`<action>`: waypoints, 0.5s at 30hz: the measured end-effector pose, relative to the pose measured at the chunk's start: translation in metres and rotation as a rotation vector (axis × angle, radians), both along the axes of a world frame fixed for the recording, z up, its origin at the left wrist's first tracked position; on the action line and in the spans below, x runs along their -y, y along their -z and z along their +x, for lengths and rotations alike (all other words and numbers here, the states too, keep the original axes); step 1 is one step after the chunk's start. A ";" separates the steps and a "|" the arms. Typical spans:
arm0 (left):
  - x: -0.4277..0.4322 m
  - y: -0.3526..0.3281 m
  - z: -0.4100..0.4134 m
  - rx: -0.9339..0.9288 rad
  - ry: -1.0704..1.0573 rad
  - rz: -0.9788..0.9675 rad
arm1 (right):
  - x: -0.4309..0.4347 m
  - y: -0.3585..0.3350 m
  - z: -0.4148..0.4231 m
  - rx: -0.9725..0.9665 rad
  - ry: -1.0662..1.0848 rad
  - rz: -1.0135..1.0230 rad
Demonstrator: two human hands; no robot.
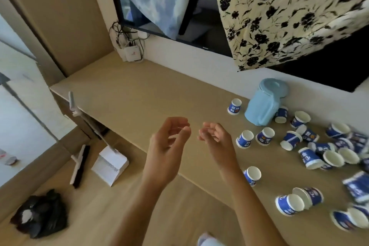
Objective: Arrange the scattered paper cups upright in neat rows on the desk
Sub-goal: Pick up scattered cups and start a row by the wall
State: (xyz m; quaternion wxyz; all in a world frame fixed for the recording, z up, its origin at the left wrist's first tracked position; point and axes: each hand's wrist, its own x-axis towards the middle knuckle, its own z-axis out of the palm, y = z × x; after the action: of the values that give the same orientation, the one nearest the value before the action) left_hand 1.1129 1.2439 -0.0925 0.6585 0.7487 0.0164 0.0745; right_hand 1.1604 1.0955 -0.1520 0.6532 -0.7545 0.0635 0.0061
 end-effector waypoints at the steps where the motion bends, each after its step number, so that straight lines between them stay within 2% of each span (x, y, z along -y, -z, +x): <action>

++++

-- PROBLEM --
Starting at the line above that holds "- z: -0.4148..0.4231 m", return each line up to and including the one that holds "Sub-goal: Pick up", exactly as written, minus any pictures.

-- TASK OUTPUT --
  - z: -0.4148..0.4231 m
  - rx: -0.9725..0.9665 rad
  - ry: -1.0662..1.0848 rad
  - rz: -1.0135..1.0230 rad
Demonstrator: two human hands; no robot.
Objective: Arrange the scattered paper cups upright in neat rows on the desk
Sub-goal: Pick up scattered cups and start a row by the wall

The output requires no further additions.